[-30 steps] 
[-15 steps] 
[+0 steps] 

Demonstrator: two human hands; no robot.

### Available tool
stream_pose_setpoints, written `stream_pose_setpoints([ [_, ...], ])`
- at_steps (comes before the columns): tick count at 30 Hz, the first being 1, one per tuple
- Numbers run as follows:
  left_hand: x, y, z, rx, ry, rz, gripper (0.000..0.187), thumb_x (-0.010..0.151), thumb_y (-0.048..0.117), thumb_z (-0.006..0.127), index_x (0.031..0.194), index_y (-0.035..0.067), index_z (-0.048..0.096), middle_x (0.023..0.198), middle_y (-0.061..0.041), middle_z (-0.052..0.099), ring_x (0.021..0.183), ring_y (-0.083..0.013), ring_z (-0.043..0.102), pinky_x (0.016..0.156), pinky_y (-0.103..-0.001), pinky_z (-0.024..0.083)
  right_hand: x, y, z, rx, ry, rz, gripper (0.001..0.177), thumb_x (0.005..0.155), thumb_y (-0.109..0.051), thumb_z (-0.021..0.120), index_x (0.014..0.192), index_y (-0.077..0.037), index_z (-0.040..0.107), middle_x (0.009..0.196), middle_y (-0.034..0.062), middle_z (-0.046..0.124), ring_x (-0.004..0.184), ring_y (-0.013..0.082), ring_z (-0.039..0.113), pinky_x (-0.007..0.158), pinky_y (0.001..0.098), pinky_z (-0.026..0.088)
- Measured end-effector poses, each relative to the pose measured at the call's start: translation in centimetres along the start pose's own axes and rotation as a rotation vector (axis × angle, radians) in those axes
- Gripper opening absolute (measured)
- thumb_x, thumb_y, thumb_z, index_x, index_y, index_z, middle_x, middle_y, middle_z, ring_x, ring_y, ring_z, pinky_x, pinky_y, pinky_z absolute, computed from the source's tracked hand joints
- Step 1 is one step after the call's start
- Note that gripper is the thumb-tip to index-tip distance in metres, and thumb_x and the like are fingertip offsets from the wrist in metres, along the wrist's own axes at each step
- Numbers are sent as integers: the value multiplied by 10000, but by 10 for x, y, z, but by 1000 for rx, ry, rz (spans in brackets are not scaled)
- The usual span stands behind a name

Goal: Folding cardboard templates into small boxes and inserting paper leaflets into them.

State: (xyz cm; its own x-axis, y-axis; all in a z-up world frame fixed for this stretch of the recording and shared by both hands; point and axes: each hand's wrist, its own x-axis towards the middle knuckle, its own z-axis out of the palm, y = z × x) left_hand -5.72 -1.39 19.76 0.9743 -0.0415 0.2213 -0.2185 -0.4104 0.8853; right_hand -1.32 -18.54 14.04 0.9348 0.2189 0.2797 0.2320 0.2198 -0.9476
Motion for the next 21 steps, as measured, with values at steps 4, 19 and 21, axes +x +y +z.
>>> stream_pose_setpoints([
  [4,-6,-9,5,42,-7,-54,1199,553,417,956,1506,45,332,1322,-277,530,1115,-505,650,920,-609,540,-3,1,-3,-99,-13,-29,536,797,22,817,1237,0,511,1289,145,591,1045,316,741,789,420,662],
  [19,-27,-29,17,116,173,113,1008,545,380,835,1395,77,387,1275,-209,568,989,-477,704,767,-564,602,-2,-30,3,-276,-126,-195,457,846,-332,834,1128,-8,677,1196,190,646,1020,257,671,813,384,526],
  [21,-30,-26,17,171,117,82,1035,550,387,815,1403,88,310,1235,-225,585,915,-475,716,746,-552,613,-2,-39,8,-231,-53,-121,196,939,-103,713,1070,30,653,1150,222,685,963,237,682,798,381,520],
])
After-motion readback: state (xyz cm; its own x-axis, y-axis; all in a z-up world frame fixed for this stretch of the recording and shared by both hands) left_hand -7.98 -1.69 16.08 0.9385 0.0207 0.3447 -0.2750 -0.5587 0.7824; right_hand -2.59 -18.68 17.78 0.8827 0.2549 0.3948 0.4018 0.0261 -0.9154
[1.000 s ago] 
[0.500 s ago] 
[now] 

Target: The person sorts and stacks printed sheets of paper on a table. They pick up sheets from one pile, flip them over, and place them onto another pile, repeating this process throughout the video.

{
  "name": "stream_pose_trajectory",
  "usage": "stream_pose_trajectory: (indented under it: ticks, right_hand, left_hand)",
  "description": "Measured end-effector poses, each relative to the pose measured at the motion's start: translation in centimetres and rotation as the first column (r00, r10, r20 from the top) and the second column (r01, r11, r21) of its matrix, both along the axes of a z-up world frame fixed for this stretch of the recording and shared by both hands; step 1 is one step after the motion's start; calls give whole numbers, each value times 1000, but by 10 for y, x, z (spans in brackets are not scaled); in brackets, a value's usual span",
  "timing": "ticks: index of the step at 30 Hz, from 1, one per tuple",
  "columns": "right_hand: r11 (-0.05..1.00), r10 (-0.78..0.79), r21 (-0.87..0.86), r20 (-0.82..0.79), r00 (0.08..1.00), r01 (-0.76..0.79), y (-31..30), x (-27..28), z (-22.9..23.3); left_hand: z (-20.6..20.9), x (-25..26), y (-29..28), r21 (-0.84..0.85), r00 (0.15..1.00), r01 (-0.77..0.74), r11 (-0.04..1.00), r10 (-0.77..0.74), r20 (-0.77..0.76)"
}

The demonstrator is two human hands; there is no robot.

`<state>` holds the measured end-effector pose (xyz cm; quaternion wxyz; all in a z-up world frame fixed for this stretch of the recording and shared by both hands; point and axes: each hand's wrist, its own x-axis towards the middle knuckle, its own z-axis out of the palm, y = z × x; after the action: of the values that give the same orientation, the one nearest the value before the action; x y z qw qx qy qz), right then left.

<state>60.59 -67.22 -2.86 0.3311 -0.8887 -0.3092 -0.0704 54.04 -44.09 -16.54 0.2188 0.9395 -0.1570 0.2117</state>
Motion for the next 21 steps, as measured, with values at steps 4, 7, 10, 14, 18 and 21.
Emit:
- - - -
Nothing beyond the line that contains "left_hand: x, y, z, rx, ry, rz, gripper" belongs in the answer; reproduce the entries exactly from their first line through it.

- **Task output**
[-30 steps] 
[-15 steps] 
[+0 steps] 

Demonstrator: two human hands; no robot.

### Available tool
stream_pose_setpoints, written `stream_pose_setpoints([ [_, ...], ])`
- at_steps (comes before the columns): tick count at 30 Hz, the first being 1, one per tuple
- Numbers run as follows:
  left_hand: x, y, z, rx, ry, rz, gripper (0.000..0.187), thumb_x (-0.010..0.151), thumb_y (-0.048..0.117), thumb_z (-0.006..0.127), index_x (0.031..0.194), index_y (-0.035..0.067), index_z (-0.048..0.096), middle_x (0.023..0.198), middle_y (-0.061..0.041), middle_z (-0.052..0.099), ring_x (0.021..0.183), ring_y (-0.083..0.013), ring_z (-0.043..0.102), pinky_x (0.016..0.156), pinky_y (-0.103..-0.001), pinky_z (-0.024..0.083)

This output is now finished.